Histograms and density plots were used to visualize the distributions of starting and mid-career salaries. These visualizations provide insights into the spread and central tendencies of salary data. The initial median pay distribution is considerably skewed to the right and is unquestionably concentrated towards the lower end of the income spectrum. While there is a maximum median beginning wage of $75,500, most school graduates begin their careers with a median of $45,100. The 50th percentile salary dispersion grows further distributed as working hours increase towards mid-career, with the median of these rising to $82,700.
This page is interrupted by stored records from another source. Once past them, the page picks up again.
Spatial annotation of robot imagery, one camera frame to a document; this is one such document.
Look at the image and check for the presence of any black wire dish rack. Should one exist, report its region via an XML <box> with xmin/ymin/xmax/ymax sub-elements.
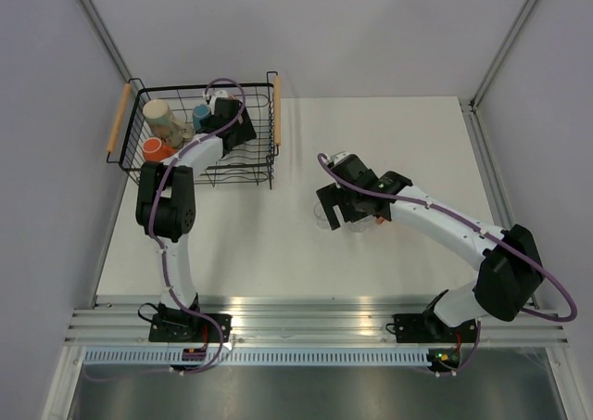
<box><xmin>106</xmin><ymin>70</ymin><xmax>280</xmax><ymax>187</ymax></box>

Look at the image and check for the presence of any faceted clear glass cup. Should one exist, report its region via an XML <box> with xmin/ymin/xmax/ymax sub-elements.
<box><xmin>347</xmin><ymin>217</ymin><xmax>374</xmax><ymax>233</ymax></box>

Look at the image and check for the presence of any wooden rack handle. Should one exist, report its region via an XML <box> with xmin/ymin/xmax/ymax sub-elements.
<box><xmin>107</xmin><ymin>83</ymin><xmax>132</xmax><ymax>154</ymax></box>
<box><xmin>273</xmin><ymin>74</ymin><xmax>282</xmax><ymax>148</ymax></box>

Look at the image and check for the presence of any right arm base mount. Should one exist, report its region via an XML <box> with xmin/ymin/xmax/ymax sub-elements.
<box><xmin>385</xmin><ymin>290</ymin><xmax>478</xmax><ymax>346</ymax></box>

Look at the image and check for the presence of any cream patterned mug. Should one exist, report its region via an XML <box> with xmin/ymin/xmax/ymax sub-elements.
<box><xmin>143</xmin><ymin>99</ymin><xmax>195</xmax><ymax>149</ymax></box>

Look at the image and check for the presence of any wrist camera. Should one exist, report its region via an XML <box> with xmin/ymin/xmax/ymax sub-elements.
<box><xmin>324</xmin><ymin>151</ymin><xmax>349</xmax><ymax>168</ymax></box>
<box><xmin>203</xmin><ymin>90</ymin><xmax>233</xmax><ymax>112</ymax></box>

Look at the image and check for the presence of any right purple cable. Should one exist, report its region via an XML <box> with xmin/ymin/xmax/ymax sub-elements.
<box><xmin>316</xmin><ymin>152</ymin><xmax>579</xmax><ymax>323</ymax></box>

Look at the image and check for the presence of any white slotted cable duct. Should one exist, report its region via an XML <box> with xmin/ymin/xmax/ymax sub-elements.
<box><xmin>84</xmin><ymin>347</ymin><xmax>430</xmax><ymax>367</ymax></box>

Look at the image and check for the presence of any purple cable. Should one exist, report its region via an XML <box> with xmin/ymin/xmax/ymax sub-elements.
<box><xmin>150</xmin><ymin>76</ymin><xmax>249</xmax><ymax>319</ymax></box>
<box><xmin>316</xmin><ymin>152</ymin><xmax>579</xmax><ymax>323</ymax></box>

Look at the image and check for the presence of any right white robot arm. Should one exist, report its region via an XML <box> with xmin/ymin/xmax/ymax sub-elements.
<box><xmin>316</xmin><ymin>153</ymin><xmax>544</xmax><ymax>341</ymax></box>

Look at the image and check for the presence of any blue mug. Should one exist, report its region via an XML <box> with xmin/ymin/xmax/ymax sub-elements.
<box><xmin>192</xmin><ymin>104</ymin><xmax>211</xmax><ymax>134</ymax></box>

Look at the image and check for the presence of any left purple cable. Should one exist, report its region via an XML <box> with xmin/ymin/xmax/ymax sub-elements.
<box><xmin>150</xmin><ymin>76</ymin><xmax>249</xmax><ymax>319</ymax></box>

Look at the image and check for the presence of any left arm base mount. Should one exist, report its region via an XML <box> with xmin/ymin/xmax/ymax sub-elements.
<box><xmin>137</xmin><ymin>302</ymin><xmax>233</xmax><ymax>344</ymax></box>

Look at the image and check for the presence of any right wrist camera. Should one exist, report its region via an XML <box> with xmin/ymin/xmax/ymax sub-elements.
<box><xmin>324</xmin><ymin>151</ymin><xmax>349</xmax><ymax>168</ymax></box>

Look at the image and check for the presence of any aluminium frame rail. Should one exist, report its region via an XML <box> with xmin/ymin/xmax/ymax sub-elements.
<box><xmin>76</xmin><ymin>0</ymin><xmax>132</xmax><ymax>82</ymax></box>

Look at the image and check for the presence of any small clear glass cup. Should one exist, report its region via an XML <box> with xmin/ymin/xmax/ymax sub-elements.
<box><xmin>313</xmin><ymin>202</ymin><xmax>331</xmax><ymax>230</ymax></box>

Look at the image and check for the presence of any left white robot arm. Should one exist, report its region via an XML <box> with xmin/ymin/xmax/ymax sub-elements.
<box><xmin>135</xmin><ymin>92</ymin><xmax>256</xmax><ymax>342</ymax></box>

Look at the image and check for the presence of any left wooden rack handle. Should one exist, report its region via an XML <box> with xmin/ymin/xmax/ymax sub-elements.
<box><xmin>107</xmin><ymin>83</ymin><xmax>132</xmax><ymax>154</ymax></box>

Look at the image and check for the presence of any right wooden rack handle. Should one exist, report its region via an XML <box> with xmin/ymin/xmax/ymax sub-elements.
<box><xmin>273</xmin><ymin>74</ymin><xmax>282</xmax><ymax>148</ymax></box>

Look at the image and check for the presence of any orange mug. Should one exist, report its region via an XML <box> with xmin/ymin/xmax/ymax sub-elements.
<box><xmin>142</xmin><ymin>137</ymin><xmax>177</xmax><ymax>162</ymax></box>

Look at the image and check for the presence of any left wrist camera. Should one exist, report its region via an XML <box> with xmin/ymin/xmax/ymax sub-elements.
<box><xmin>203</xmin><ymin>90</ymin><xmax>233</xmax><ymax>112</ymax></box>

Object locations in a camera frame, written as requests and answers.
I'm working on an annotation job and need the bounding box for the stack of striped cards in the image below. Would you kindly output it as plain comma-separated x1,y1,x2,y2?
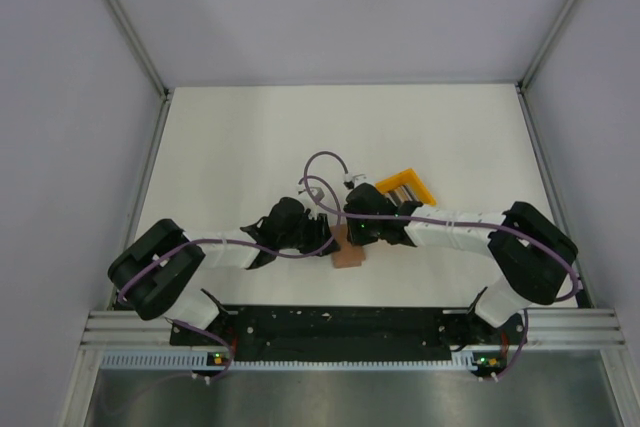
389,185,418,205

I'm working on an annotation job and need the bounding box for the yellow plastic bin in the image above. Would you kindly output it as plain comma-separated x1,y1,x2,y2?
374,168,437,206

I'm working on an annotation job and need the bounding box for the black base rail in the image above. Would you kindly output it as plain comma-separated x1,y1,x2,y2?
169,302,526,363

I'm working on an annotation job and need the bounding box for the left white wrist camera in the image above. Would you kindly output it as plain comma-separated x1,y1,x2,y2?
297,184,325,205

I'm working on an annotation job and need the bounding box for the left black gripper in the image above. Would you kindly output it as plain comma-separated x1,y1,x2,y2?
278,211,339,257

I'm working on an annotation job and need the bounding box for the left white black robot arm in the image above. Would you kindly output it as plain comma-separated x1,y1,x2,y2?
107,197,340,344

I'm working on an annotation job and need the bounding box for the tan leather card holder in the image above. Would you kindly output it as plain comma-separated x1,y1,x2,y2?
331,224,366,269

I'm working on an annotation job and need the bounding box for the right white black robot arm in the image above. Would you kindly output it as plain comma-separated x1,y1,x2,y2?
344,183,579,343

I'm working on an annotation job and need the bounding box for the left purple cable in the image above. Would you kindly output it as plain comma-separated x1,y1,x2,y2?
118,175,346,306

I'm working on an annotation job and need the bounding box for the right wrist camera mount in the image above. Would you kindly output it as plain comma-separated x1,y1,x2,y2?
343,172,369,191

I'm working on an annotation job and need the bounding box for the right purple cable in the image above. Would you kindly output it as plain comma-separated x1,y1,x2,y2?
304,151,581,302

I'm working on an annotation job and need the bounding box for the purple cable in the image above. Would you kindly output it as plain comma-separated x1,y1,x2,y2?
118,175,346,306
304,151,581,302

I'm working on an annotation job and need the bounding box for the white slotted cable duct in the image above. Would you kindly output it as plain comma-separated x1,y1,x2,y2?
102,349,481,373

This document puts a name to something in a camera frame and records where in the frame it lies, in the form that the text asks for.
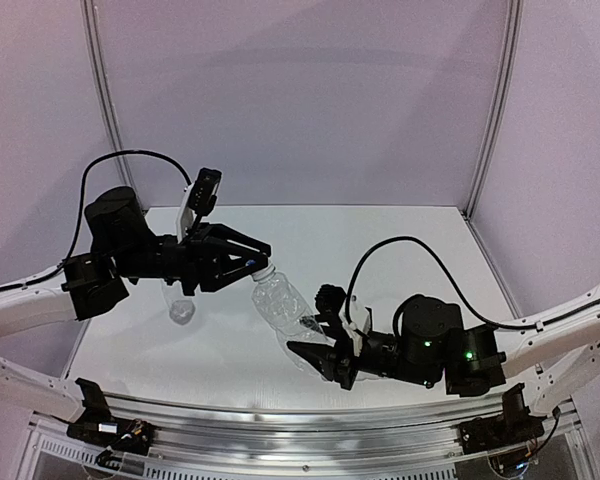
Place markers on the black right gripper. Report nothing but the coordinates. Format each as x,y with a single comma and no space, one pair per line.
344,360

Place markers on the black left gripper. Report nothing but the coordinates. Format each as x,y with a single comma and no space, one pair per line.
192,260

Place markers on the clear plastic bottle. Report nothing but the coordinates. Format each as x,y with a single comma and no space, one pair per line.
281,305
181,308

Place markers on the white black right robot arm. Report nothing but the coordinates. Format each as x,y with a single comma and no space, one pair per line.
557,351

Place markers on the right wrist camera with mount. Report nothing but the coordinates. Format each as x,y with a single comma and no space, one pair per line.
355,319

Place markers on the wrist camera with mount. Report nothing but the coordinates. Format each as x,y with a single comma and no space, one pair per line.
355,319
198,201

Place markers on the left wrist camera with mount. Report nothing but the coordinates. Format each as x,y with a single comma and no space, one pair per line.
198,201

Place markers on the aluminium front rail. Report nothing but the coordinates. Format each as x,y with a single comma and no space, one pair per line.
415,442

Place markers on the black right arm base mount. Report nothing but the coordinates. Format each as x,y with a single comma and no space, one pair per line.
514,424

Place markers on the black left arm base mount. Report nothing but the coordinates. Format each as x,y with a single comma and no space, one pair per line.
116,436

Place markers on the aluminium left corner post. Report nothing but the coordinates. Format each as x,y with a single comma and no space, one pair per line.
96,55
# select starting and mid-career salaries and reformat to long
sal_type %>%
  select(Starting_Median_Salary, Mid_Career_Median_Salary) %>%
  gather(timeline, salary)  %>%
  ggplot(aes(salary, fill = timeline)) +
  geom_density(alpha = 0.2, color = NA) +
  geom_histogram(aes(y = ..density..), alpha = 0.5, position = 'dodge') +
  scale_fill_manual(values = c('green', 'purple')) + labs(fill="")+
  scale_x_continuous(labels = dollar) + theme_minimal()+
  theme(legend.position = "bottom",
        axis.text.y = element_blank(), axis.ticks.y = element_blank())

Communication

Key Findings

  1. Majors with Fastest Growth: Mathematics, Philosophy, and International Relations exhibit the fastest salary growth.

  2. Regional Disparities: California and the Northeastern region offer the highest average salaries.

  3. Impact of School Type: Ivy League schools have the highest starting salaries, with notable variations across different school types.

Actionable Insights

For individuals seeking higher salaries:

  • Consider majors with faster career growth.

  • Explore opportunities in regions like California and the Northeast.

  • Weigh the benefits of an Ivy League education.

Limitations

Acknowledging potential limitations, such as data biases and limitations in the data set, is crucial. Ethical considerations, including privacy and data usage, were throughout the analysis. The data set is available locally with free access and usage.

Conclusion

In summary, this thorough data study offers insightful information on the variables affecting graduate income. Through the use of powerful visualizations and targeted research questions, the analysis helps people make well-informed judgement about their education and career choices. The results provide useful information and further knowledge of the intricate relationship between college options and potential wages.